Он усердно трудится, пока не находит звук. «Ми», – думает он, но это только догадка. Он находит четырехтактный ритм с кусочком звука шагов по ракушечному песку для окраски, и вот неожиданно появляется настоящий ритм, маленькое пространство для чувства. Бум-бум-бум-бум. Да это же самый настоящий аккорд из буги мистера Джона Ли Хукера. Это Длинный Джон Болдри. Это Элмор Джеймс и Сонный Джон Эстес. Это губная гармошка, она свисает с дерева и бьет по песчанику, просто умоляя дать ей бутылочное горлышко и банджо. Хорошо, не блюграсс, но, по крайней мере, черный блюграсс, и вы все должны петь; отвертеться не удастся. Черт возьми, смешно. От этого гудят зубы. Бум-бума-бум-бу! Всего одна нота. Одна, одна, одна, одна. Да, Билл. Ты, Билл. Одна заповедь. Одна радость. Одна страсть. Одно проклятье. Один вес. Одна мера.Один король. Один Бог. Один закон. Одна, одна, одна, одна – ты скользишь вверх и вниз по своей ноте, как щенок вверх и вниз по дюне, до тех пор, пока не перестаешь чувствовать зуд укусов, и воспаленные глаза, и шелушащуюся на солнце кожу, пока ты не наполнишься, пока не исчезнет неуверенность – совсем и пока ты не перестанешь бояться – совершенно. Ты так далеко ушел в «один», что ты уже не один больше. Ты резонирующее множество. Ты толпа. Ты камни на спине Джорджи и оливки, сброшенные в грязь у ее ног. И всю жаркую сладкую ночь ты – волоски на ее руках.
VIII
Во время полета на север, в Брум, и два дня после того Джим и Джорджи почти не разговаривали. Джим проспал всю первую ночь и половину следующего дня, а потом оставил ее в бунгало в тени пальм и поехал в город повидаться с семьей.
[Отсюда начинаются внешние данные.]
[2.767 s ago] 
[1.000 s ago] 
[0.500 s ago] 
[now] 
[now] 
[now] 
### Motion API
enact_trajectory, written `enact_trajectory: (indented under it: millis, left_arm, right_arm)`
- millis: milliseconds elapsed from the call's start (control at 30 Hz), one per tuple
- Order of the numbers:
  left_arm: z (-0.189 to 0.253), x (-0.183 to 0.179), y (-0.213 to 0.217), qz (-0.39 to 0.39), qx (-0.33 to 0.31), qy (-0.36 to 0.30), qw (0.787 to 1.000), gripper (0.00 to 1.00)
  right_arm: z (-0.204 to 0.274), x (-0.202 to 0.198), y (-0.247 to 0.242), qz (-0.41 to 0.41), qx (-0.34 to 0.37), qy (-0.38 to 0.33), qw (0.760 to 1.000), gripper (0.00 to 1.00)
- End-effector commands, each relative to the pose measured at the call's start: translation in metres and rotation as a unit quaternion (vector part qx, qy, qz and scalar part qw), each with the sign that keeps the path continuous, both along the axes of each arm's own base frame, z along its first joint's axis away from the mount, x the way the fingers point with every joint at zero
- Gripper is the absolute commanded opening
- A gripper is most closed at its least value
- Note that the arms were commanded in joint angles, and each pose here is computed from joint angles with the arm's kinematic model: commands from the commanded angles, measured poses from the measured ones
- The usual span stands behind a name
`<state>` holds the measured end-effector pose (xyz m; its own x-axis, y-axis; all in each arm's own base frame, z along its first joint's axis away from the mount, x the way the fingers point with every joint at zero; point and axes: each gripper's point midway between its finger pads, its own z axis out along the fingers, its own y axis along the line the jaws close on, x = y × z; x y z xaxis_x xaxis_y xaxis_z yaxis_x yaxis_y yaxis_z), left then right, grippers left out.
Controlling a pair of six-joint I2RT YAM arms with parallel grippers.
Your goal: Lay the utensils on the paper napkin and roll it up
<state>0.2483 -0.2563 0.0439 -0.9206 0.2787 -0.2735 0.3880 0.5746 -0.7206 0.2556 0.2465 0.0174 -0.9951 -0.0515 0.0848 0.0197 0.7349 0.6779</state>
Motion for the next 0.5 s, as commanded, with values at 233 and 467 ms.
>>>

Джорджи сидела, вялая и оглушенная жарой, у бассейна, а на лежаках вокруг нее постояльцы бренчали на лэптопах и щебетали по сотовым телефонам. На всех была странная гибридная одежда, такие вот отпускные фасончики, которые ее сестры называли «смарт кэжуал». Сплошь пастельные тона, целая выставка одутловатой и бледной городской плоти. Джорджи пошла через аллею кокосовых пальм на пляж, где красная почва сменялась белым песком. Вода была матовой, бирюзовой. Ветра не было. Здесь все сплошь было катание на верблюдах и крохотные купальнички. Белые мальчишки и девчонки играли в салочки. Кто-то в оранжевых шортах болтался на парашюте, который волочила за собой моторная лодка. Джорджи слегка ошалела от толп и перемены климата. Она все еще страдала от расставания; самое неприятное – мальчики сочли ее в ответе за то, что их сослали в школу-интернат. И в душе ее смущало то, что она здесь. Она то начинала подозревать Джима и ругать себя за глупость, что согласилась приехать, а через секунду уже начинала всматриваться в лица, ожидая, что в любой момент может увидеть Лютера Фокса, как он идет через толпу, с голубыми глазами и голой грудью. В рюкзаке у нее была кипа его пиратских пленок, и когда она забралась в городской автобус вместе с несколькими американцами в «Биркенстоках» и женщиной, которая, кажется, была наполовину аборигенка, наполовину японка, то вставила в уши наушники, чтобы преградить путь желающим поболтать. Мандолина, гитара. Задушенный голос Джона Хайатта. Песни о пьянках, автокатастрофах и погибшей любви. Она выключила плеер и попыталась не улыбаться улыбающимся американцам.